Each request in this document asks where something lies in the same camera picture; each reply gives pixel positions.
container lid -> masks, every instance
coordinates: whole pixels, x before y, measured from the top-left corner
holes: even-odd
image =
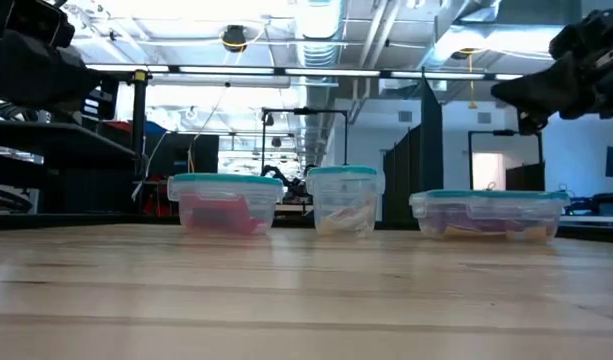
[[[214,181],[214,182],[236,182],[245,184],[263,184],[272,186],[282,186],[282,182],[277,179],[272,179],[263,176],[253,175],[236,175],[236,174],[179,174],[175,175],[174,182],[201,182],[201,181]]]
[[[562,200],[568,201],[569,197],[563,191],[468,191],[468,190],[431,190],[416,195],[425,195],[431,199],[446,198],[490,198],[490,199],[526,199],[526,200]]]
[[[377,175],[377,170],[367,166],[329,166],[321,168],[313,168],[308,171],[308,176],[317,176],[324,174],[364,174]]]

clear plastic container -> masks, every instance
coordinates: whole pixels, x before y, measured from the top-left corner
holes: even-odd
[[[549,240],[570,200],[563,192],[433,190],[409,202],[427,236]]]
[[[261,234],[270,229],[279,180],[244,175],[180,174],[168,180],[168,199],[179,201],[179,218],[188,229]]]
[[[355,233],[375,228],[377,196],[384,193],[384,175],[364,166],[314,168],[306,188],[313,195],[315,226],[320,235]]]

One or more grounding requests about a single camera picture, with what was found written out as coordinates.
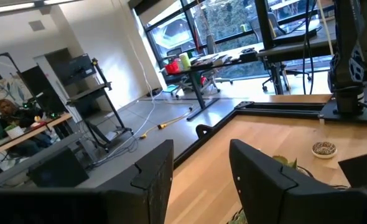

Task description:
Copy every line of the records above that contains "camera".

Task response:
Each request in this document asks where something lies in the same camera picture; each reply gives pixel positions.
One or more grounding requests about a single camera picture, with what was found written out as coordinates.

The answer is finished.